You only need to be in an MFA program for about two minutes before you’re thwaped over the head with Elmore Leonard’s  Ten Rules of Writing, the last and most famous being: try to leave out the parts readers tend to skip. Good advice. Learning what those parts are and recognizing them in your own writing is the hard part.

It’s been about six months since my agent suggested that my novel manuscript would be improved by rounding out some of the minor characters. After a lot of deliberation I decided to change from first person (I) to third person (he/she) in order to gain distance from the main character and allow the others to step forward into the spotlight a bit. This was not a quick fix. It required going through the manuscript with a fine tooth comb word by word, sometimes deleting entire scenes or writing new ones, but it enabled me to see places where I’d missed opportunities  – to give the other characters a greater presence, to stop forcing a “voice” on the main character, to delete every “suddenly” and “felt” (thanks again, Elmore).

It used to frustrate me when I edited manuscripts for clients who had basically threw up on the page and never bothered to clean it up. (This is also a big problem with the world of self-publishing, but that’s another post.) Oh, they would lament, I just can’t look at these pages one more minute. How many times have you reread the manuscript, I would ask. None, but I’ve been working on this for, like, three months now. I am done! (I just broke two of Elmore’s rules right there.) No one is disputing the need for another set of eyes, but how can you be a good writer if you don’t want to be a good reader? (That reminds me of a student I once had who never read anything but People magazine, yet she wanted to be a novelist.)
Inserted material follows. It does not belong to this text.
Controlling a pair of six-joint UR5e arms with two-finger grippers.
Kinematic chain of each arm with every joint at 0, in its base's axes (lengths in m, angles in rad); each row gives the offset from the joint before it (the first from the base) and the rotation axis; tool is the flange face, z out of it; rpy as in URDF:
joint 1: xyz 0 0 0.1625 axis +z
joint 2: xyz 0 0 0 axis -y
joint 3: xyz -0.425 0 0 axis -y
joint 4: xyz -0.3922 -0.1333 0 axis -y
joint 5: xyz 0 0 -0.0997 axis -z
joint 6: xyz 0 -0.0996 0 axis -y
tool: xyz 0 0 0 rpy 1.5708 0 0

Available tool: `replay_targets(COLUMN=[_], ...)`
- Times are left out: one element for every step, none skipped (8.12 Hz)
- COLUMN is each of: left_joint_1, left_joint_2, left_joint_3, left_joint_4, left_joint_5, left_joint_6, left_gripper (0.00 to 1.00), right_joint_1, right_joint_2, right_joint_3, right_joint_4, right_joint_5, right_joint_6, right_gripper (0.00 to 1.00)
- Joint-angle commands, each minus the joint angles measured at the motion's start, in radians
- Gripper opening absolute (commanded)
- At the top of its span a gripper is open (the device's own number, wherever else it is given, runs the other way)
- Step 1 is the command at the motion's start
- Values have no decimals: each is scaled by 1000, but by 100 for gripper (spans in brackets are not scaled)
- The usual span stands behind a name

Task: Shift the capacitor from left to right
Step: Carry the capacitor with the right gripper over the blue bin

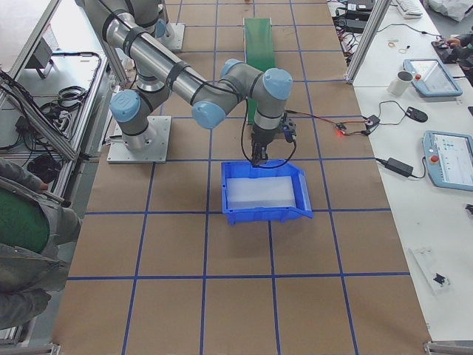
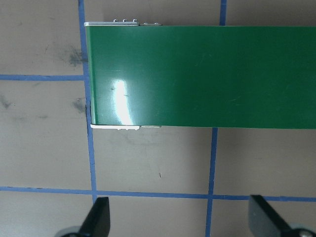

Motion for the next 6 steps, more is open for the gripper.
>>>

I wonder if creative writing can be taught. (I spent quite a bit of money and time to get a degree in creative writing. Those of you with the same affliction will be smirking about now.) Raw talent can be guided, but there is no subsitute for learning by doing. Isn’t that what MFA programs really are? Years of forced deadlines for practice. Can you imagine Hemingway enrolled at Iowa? Or Kafka? (Um, I think the scenes about the bug just are not believable. What is the bug’s motivation?) Francine Prose wonders if one can teach creativity. (Her conclusion is no.)

For now the question is, is my manuscript as good as it can possibly be? Short answer, yes. Long answer, I will probably always want to tweak it. I know writers who will not read their novels after they’ve been published because it bothers them that they can’t make any changes.  In fact I watched my friend Ken read from his new book  (blog post to come on that), making notes and scribbles in the margins. So I accept I’ll never be done completely.

This is the story I wanted to tell all along (a 1940’s journey narrative), but it took a while to get here. “I hope that someday soon you’ll find it on the shelves or in your e-reader!” she asserverated effusively (Sorry, Elmore.)



  1. Elmore on writers’ workshops:

    Elmore says: “I’m so glad that I chose Westerns…”

    ”…I’m so glad that I chose Westerns at that time rather than some writers’ workshop where you’re just writing something experimental or you’re writing something that’s contemporary about your life and you come out with just a pointless short story.”